Location: Vegetable ResearchTitle: Impact of thermal processing on sulforaphane yield from broccoli (Brassica oleracea L. var. italica)) Author
Submitted to: Journal of Agricultural and Food Chemistry
Publication Type: Peer reviewed journal
Publication Acceptance Date: 4/30/2012
Publication Date: 7/1/2012
Citation: Wang, G., Farnham, M.W., Jeffery, E. 2012. Impact of thermal processing on sulforaphane yield from broccoli (Brassica oleracea L. var. italica). Journal of Agricultural and Food Chemistry. 60:6743-6748. Interpretive Summary: Broccoli florets contain a chemical constituent called glucoraphanin that breaks down to a product called sulforaphane when the vegetable is cooked or eaten. Sulforaphane has been found to confer a health benefit when consumed by people, possibly protecting them from certain kinds of cancer. Depending on how the vegetable is cooked, it may contain more or less sulforaphane because some is destroyed during cooking. It this study an ARS scientist at the U.S. Vegetable Laboratory in Charleston, SC, cooperated with scientists at the University of Illinois at Champaign to determine what the effects of different cooking methods including boiling, steaming and microwaving had on the final content of sulforaphane in broccoli following cooking. Broccoli heads harvested from different field-grown hybrid varieties were also tested to determine the effect of variety on sulforaphane content. The amount of sulforaphane after cooking varied depending on the variety tested. In addition, steam cooking resulted in the highest concentration of sulforaphane compared to all other cooking treatments. This information is important for making cooking recommendations to food technologists and consumers so that preparation of cooked broccoli for eating will result in a vegetable with the highest health promoting potential possible.

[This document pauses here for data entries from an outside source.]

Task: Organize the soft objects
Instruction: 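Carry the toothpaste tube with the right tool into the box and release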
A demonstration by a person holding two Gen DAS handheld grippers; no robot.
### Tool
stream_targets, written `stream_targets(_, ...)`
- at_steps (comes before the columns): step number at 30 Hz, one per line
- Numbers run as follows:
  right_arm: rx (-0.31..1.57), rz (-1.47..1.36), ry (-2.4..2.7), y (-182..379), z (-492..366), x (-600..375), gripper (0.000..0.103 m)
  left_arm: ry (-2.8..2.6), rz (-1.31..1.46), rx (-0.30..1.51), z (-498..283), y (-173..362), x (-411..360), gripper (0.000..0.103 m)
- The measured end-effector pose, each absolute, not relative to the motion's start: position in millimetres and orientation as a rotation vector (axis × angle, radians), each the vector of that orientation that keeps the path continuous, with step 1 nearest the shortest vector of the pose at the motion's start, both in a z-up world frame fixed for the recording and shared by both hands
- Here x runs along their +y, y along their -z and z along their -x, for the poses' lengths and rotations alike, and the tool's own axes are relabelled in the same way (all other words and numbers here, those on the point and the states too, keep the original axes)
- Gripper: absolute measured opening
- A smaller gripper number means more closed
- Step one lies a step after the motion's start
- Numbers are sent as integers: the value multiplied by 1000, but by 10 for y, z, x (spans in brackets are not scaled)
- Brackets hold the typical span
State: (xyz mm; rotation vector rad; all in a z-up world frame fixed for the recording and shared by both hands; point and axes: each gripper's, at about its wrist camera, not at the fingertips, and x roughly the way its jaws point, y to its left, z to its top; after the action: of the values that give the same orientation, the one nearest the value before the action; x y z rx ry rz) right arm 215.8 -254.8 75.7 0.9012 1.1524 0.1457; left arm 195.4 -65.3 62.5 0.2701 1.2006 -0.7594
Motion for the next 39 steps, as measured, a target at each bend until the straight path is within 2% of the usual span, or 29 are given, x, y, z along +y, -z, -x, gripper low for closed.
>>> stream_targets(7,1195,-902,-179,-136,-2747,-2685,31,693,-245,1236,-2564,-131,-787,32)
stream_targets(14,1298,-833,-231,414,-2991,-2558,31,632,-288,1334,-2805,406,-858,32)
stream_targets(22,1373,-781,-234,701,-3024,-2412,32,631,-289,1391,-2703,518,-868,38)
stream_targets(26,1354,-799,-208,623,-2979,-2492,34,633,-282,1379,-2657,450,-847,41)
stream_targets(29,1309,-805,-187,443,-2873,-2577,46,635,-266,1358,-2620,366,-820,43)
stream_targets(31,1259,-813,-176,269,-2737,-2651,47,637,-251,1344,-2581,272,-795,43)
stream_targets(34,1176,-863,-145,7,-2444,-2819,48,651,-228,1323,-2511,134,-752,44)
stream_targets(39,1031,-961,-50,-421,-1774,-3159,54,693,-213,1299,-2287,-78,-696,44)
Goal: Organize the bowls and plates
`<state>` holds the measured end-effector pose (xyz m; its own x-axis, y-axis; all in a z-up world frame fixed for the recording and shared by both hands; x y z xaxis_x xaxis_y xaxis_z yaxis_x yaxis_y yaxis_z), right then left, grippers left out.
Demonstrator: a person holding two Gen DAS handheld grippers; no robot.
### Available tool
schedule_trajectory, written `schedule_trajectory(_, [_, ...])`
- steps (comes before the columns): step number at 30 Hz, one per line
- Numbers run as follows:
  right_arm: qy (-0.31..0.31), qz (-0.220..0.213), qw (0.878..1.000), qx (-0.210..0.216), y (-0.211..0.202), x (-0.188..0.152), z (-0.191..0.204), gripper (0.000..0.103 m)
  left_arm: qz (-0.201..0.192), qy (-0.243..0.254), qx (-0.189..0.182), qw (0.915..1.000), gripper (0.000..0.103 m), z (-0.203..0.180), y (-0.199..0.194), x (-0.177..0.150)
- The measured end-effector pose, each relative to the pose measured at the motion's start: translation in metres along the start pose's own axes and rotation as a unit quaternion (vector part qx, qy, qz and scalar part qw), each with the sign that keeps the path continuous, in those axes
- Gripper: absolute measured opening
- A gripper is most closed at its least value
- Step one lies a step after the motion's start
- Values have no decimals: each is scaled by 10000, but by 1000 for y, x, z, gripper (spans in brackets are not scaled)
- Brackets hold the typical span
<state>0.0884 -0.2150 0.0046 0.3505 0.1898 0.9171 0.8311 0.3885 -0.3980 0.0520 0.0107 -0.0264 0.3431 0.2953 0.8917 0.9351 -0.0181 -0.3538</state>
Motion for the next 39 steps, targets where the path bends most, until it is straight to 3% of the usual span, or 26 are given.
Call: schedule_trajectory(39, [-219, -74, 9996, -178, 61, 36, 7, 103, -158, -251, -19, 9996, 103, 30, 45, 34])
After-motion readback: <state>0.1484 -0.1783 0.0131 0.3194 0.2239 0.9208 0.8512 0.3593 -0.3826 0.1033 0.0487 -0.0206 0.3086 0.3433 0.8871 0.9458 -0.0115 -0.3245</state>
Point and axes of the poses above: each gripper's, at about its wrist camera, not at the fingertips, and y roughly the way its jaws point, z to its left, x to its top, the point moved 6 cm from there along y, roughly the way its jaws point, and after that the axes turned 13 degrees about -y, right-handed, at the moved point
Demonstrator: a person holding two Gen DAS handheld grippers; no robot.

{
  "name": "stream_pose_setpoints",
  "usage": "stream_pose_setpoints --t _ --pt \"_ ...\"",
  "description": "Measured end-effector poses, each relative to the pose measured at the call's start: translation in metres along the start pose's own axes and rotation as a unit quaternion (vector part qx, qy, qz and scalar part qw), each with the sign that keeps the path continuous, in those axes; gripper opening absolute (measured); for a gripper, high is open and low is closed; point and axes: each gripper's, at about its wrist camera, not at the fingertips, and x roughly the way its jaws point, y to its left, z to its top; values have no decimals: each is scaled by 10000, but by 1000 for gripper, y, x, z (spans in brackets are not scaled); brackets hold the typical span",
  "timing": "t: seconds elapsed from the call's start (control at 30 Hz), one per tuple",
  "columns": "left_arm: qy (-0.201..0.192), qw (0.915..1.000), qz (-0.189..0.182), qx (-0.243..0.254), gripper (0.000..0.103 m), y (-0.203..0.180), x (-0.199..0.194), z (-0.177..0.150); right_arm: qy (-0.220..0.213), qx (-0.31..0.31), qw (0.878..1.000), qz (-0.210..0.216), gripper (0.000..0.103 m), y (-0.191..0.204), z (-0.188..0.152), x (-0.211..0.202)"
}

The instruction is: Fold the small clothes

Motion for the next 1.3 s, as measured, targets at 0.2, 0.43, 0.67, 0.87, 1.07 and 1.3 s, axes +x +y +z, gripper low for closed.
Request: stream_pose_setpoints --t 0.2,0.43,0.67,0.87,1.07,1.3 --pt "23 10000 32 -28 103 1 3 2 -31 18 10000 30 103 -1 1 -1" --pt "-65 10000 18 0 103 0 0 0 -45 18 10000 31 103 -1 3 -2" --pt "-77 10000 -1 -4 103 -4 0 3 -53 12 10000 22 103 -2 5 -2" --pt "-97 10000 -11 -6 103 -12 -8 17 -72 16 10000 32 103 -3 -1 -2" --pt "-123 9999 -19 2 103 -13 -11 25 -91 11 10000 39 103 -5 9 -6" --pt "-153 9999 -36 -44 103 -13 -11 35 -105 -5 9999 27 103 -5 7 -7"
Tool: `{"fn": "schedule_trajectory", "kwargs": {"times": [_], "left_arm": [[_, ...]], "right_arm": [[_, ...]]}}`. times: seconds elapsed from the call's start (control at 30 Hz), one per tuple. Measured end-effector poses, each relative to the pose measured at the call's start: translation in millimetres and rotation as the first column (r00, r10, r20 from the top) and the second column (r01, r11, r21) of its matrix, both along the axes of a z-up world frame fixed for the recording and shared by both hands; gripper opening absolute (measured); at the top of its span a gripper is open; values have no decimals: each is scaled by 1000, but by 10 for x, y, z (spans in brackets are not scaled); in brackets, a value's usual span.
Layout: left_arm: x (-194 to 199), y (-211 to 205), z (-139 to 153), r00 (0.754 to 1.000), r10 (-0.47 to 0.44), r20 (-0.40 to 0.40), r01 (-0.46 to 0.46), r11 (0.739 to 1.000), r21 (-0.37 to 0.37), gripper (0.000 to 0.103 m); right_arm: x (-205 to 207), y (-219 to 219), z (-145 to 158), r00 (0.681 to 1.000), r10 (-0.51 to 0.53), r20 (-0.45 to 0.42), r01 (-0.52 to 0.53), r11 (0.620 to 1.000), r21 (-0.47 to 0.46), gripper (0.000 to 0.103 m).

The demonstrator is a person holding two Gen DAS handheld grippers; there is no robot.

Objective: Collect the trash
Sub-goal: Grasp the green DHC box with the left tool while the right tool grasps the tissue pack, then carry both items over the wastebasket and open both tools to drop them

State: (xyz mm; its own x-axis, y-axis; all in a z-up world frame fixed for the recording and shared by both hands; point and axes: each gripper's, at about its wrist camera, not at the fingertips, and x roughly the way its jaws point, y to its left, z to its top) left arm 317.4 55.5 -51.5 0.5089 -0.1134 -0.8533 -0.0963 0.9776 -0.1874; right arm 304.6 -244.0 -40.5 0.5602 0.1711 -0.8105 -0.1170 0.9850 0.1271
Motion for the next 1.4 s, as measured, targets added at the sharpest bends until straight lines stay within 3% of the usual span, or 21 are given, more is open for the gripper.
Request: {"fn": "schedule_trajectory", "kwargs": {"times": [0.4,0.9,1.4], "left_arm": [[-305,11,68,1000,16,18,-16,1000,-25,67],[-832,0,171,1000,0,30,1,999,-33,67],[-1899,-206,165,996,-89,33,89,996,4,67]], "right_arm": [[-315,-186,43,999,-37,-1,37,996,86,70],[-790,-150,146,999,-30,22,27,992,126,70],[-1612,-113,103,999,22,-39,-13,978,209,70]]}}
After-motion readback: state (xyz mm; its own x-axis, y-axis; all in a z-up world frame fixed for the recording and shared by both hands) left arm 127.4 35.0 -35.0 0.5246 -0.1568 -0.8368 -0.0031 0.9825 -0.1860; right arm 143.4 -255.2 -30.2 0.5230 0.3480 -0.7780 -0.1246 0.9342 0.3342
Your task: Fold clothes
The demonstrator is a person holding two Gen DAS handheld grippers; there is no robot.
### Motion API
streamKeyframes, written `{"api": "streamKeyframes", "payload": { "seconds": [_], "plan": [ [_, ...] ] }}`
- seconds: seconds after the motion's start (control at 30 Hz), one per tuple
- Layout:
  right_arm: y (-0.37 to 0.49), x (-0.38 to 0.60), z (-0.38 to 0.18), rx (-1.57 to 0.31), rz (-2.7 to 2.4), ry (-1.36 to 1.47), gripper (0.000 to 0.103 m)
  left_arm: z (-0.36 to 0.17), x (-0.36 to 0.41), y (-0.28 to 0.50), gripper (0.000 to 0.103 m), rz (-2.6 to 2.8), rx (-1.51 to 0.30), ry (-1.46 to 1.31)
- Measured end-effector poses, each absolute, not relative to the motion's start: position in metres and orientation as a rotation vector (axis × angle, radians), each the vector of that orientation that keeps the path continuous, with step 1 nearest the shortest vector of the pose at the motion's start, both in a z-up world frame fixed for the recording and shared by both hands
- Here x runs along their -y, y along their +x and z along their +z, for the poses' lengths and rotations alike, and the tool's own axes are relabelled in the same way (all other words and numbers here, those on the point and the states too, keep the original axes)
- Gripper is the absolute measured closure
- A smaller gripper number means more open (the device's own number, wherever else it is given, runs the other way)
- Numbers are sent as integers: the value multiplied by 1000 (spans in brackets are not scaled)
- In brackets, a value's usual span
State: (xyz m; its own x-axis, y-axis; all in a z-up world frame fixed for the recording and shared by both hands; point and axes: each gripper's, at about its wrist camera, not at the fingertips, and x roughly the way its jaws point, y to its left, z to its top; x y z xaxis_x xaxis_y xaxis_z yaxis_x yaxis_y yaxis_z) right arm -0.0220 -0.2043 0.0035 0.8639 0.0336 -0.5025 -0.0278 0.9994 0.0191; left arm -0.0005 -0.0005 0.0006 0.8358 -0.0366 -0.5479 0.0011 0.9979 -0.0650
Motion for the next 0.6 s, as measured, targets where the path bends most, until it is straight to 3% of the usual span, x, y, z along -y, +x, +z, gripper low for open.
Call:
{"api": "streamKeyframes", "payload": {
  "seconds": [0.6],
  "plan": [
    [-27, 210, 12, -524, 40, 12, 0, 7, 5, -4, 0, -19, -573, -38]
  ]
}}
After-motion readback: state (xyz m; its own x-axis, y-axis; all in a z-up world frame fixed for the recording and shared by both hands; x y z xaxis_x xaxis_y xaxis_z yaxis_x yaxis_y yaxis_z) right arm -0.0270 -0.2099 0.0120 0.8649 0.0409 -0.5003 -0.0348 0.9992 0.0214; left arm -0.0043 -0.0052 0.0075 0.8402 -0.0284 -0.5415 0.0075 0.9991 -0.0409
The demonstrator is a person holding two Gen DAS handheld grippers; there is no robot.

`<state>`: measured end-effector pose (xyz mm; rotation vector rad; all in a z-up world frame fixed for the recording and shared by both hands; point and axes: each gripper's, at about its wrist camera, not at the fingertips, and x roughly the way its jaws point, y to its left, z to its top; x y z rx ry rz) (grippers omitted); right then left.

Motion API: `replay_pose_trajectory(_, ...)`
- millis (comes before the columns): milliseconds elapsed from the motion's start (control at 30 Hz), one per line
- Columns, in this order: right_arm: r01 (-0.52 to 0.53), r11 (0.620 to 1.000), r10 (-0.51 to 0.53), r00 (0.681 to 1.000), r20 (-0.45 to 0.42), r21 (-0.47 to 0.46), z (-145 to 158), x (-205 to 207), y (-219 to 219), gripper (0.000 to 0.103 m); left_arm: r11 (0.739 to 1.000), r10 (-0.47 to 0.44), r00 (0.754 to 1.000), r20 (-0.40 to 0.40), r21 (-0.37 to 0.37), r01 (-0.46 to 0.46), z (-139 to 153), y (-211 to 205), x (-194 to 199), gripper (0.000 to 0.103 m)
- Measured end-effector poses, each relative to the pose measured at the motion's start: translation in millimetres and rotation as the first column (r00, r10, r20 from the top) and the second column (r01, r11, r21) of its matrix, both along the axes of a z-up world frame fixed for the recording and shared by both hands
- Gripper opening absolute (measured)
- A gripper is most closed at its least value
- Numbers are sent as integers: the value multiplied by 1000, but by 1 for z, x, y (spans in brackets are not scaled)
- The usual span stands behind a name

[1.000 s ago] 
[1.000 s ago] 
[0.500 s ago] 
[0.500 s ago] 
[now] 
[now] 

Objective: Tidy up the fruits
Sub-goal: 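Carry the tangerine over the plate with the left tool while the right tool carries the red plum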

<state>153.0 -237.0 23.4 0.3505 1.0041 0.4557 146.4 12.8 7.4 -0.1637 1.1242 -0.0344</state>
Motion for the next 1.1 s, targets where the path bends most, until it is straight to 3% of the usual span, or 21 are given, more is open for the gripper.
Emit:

Technical Abstract: In broccoli, sulforaphane forms when the glucosinolate glucoraphanin is hydrolyzed by the endogenous plant thiohydrolase myrosinase. A myrosinase cofactor directs hydrolysis away from formation of bioactive sulforaphane and toward an inactive product, sulforaphane nitrile. The cofactor is more heat sensitive than myrosinase, presenting an opportunity to preferentially direct hydrolysis toward sulforaphane formation, through regulation of thermal processing. Four broccoli cultivars were microwave heated, boiled, or steamed for varying lengths of time. Production of nitrile during hydrolysis of unheated broccoli varied among cultivars from 91 to 52% of hydrolysis products (Pinnacle > Marathon > Patriot > Brigadier). Boiling and microwave heating caused an initial loss of nitrile, with a concomitant increase in sulforaphane, followed by loss of sulforaphane, all within one minute. In contrast, steaming enhanced sulforaphane yield between 1.0 and 3.0 min in all but Brigadier. We conclude that steaming for 1.0 – 3.0 min provides optimal sulforaphane yield from a broccoli meal.